YOUR OBJECTIVE — Search the material and gather each line with "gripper" in it.

DATASET EXCERPT —
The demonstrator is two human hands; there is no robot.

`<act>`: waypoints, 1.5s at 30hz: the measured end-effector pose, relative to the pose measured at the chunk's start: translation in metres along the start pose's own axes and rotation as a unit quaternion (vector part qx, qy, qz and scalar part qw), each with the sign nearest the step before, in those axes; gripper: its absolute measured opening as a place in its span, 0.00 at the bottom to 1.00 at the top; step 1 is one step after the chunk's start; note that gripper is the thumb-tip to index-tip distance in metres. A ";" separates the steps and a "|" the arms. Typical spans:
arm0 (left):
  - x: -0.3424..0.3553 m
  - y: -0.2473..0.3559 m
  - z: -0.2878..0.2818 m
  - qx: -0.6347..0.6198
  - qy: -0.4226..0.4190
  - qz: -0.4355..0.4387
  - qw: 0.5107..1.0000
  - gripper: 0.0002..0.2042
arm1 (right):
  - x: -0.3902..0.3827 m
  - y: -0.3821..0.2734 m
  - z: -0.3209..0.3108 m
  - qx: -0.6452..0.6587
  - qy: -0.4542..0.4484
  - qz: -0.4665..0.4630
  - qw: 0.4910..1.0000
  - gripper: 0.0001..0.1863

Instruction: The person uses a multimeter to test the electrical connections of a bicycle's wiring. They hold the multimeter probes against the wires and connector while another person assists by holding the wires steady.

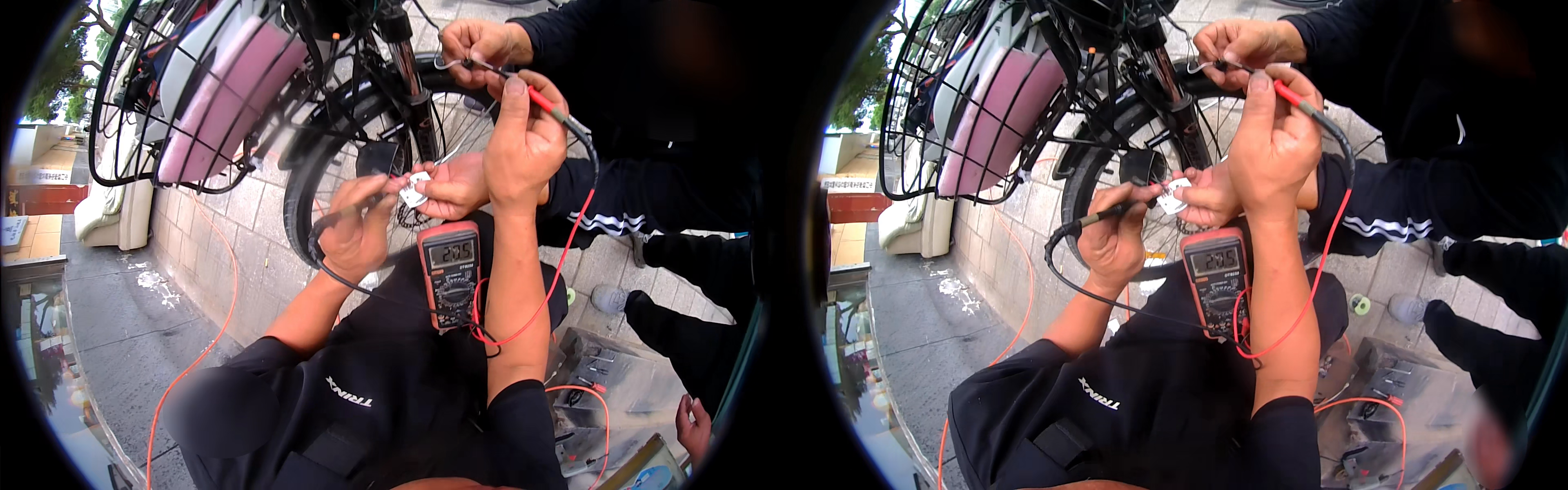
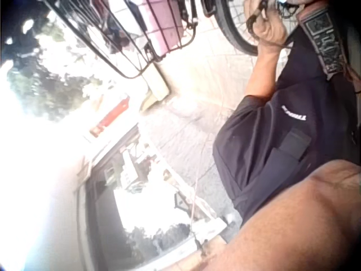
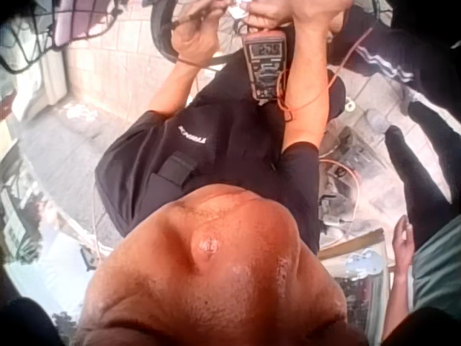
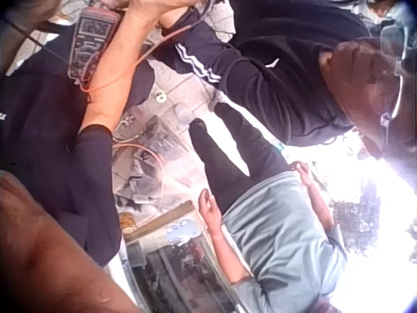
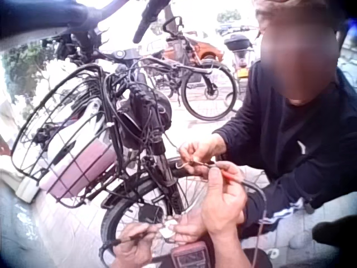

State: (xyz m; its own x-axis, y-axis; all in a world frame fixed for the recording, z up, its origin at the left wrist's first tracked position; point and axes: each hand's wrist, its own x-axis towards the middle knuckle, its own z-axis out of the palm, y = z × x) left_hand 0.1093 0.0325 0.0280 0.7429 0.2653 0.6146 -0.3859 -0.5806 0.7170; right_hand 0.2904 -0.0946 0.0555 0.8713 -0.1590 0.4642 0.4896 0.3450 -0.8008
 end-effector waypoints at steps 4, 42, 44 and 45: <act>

TASK ANSWER —
`<act>`: waypoints, 1.5s at 30hz: the measured end-effector pose, relative to the pose measured at the chunk's start: translation in metres along the start pose's own axes and rotation as a unit quaternion (vector part qx, qy, qz and scalar part qw), each with the sign nearest the step before, in those axes; gripper: its absolute measured opening as a place in its span, 0.00 at the bottom to 1.00 at the top; step 1 is one step after the chunk's start; note that gripper is the thumb-tip to index-tip distance in metres. A ";" separates the steps and a "|" the arms. Typical spans:
  - gripper: 0.0002..0.2042
  - gripper: 0.0001..0.1863

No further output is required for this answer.